- [Directions for this task] Repeat the listing below line by line, exactly, leaving its pictures behind.

- [Provided material]
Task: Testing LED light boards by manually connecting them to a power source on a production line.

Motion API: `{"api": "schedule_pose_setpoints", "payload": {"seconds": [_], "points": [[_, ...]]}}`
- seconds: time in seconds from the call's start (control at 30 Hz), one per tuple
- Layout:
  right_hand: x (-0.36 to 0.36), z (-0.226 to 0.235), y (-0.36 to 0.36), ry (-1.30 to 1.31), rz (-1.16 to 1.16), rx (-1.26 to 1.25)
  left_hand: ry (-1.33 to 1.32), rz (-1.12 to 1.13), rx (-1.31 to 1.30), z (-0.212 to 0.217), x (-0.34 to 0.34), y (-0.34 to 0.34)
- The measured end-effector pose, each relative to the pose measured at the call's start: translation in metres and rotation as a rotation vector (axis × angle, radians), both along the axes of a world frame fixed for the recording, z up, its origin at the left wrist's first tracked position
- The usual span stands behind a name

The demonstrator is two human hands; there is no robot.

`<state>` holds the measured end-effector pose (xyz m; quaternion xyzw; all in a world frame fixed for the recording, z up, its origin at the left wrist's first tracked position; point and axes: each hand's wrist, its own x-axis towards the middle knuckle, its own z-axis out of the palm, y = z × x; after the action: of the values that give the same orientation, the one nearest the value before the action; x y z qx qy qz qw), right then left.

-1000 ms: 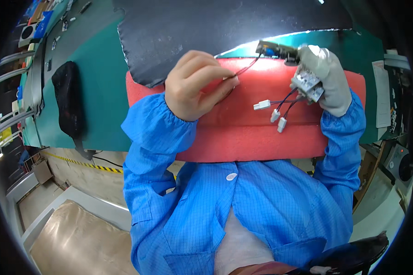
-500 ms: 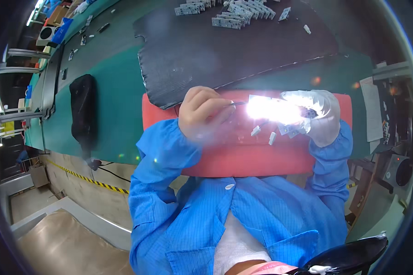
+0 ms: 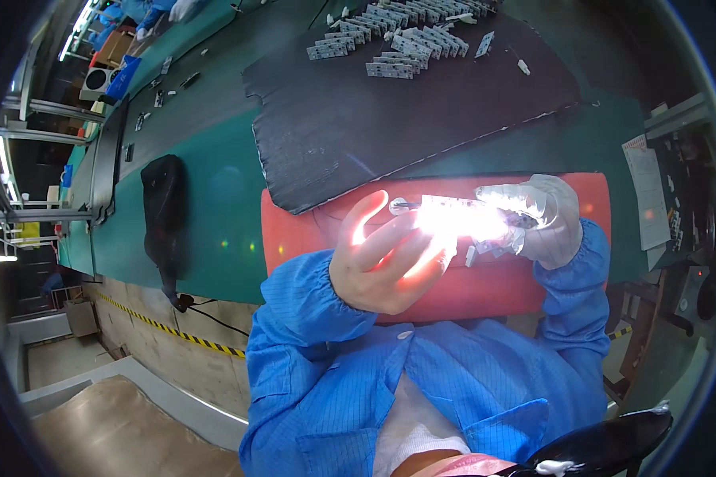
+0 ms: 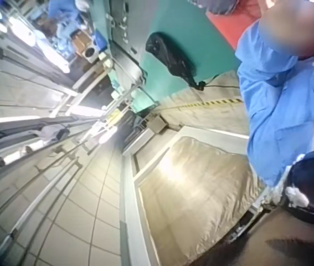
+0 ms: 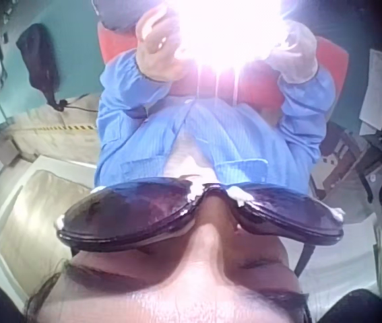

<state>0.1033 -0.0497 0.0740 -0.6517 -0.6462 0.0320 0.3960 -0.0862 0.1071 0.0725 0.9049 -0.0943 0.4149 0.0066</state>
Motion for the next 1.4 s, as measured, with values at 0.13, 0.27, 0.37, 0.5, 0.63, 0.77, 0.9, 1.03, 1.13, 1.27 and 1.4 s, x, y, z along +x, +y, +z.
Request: {"api": "schedule_pose_setpoints", "payload": {"seconds": [0.13, 0.27, 0.37, 0.5, 0.63, 0.77, 0.9, 1.03, 1.13, 1.27, 1.4], "points": [[-0.001, -0.006, 0.000, 0.013, -0.048, 0.039, 0.032, 0.029, 0.004, -0.001, 0.002, 0.000], [0.000, -0.003, 0.001, -0.055, -0.048, 0.009, 0.032, 0.040, -0.015, -0.002, 0.005, 0.003], [-0.001, 0.001, 0.003, -0.015, -0.033, -0.007, 0.040, 0.039, -0.003, 0.000, 0.007, 0.005], [-0.005, 0.010, 0.002, 0.036, -0.019, -0.077, 0.033, 0.038, 0.028, -0.001, 0.004, 0.004], [0.000, -0.003, 0.001, 0.124, 0.013, -0.053, 0.034, 0.016, -0.041, -0.002, 0.006, 0.005], [-0.004, 0.004, 0.000, 0.105, -0.011, -0.032, 0.025, 0.015, -0.030, -0.003, 0.004, 0.004], [-0.006, 0.004, 0.002, 0.091, -0.030, -0.021, 0.033, -0.020, -0.048, 0.004, 0.001, 0.004], [-0.006, 0.009, 0.007, 0.210, 0.047, -0.021, -0.226, -0.076, -0.059, -0.011, -0.004, 0.007], [-0.002, -0.001, 0.000, 0.073, -0.022, -0.055, -0.394, -0.129, -0.104, -0.018, 0.000, 0.008], [0.000, -0.014, -0.004, -0.015, -0.102, 0.009, -0.418, -0.128, -0.090, -0.021, -0.001, 0.007], [-0.005, -0.002, 0.000, 0.389, -0.067, -0.137, -0.371, -0.155, -0.111, -0.023, -0.004, 0.010]]}}
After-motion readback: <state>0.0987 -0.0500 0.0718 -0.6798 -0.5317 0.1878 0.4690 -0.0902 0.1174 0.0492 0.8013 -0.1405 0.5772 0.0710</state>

- [Your solution]
Task: Testing LED light boards by manually connecting them to a power source on a production line.

Motion API: `{"api": "schedule_pose_setpoints", "payload": {"seconds": [_], "points": [[_, ...]]}}`
- seconds: time in seconds from the call's start (control at 30 Hz), one per tuple
- Layout:
  right_hand: x (-0.36 to 0.36), z (-0.226 to 0.235), y (-0.36 to 0.36), ry (-1.30 to 1.31), rz (-1.16 to 1.16), rx (-1.26 to 1.25)
  left_hand: ry (-1.33 to 1.32), rz (-1.12 to 1.13), rx (-1.31 to 1.30), z (-0.212 to 0.217), x (-0.34 to 0.34), y (-0.34 to 0.34)
- The measured end-effector pose, each relative to the pose measured at the call's start: translation in metres and rotation as a rotation vector (axis × angle, radians), both along the axes of a world frame fixed for the recording, z up, its origin at the left wrist's first tracked position
- The usual span stands behind a name

The demonstrator is two human hands; there is no robot.

`<state>` holds the measured end-effector pose (xyz m; quaternion xyzw; all in a world frame fixed for the recording, z up, its origin at the left wrist's first tracked position; point and axes: each hand's wrist, its own x-axis towards the middle knuckle, its own z-axis out of the palm, y = z × x; after the action: of the values that give the same orientation, the one nearest the value before the action; x y z qx qy qz qw), right then left.

-1000 ms: 
-500 ms: 
+0 ms: 
+0 ms: 
+0 ms: 

<state>0.1033 -0.0497 0.0740 -0.6517 -0.6462 0.0320 0.3960 -0.0862 0.1071 0.0725 0.9049 -0.0943 0.4149 0.0066</state>
Motion for the next 1.4 s, as measured, with values at 0.13, 0.27, 0.37, 0.5, 0.63, 0.77, 0.9, 1.03, 1.13, 1.27 and 1.4 s, x, y, z along +x, +y, +z.
Request: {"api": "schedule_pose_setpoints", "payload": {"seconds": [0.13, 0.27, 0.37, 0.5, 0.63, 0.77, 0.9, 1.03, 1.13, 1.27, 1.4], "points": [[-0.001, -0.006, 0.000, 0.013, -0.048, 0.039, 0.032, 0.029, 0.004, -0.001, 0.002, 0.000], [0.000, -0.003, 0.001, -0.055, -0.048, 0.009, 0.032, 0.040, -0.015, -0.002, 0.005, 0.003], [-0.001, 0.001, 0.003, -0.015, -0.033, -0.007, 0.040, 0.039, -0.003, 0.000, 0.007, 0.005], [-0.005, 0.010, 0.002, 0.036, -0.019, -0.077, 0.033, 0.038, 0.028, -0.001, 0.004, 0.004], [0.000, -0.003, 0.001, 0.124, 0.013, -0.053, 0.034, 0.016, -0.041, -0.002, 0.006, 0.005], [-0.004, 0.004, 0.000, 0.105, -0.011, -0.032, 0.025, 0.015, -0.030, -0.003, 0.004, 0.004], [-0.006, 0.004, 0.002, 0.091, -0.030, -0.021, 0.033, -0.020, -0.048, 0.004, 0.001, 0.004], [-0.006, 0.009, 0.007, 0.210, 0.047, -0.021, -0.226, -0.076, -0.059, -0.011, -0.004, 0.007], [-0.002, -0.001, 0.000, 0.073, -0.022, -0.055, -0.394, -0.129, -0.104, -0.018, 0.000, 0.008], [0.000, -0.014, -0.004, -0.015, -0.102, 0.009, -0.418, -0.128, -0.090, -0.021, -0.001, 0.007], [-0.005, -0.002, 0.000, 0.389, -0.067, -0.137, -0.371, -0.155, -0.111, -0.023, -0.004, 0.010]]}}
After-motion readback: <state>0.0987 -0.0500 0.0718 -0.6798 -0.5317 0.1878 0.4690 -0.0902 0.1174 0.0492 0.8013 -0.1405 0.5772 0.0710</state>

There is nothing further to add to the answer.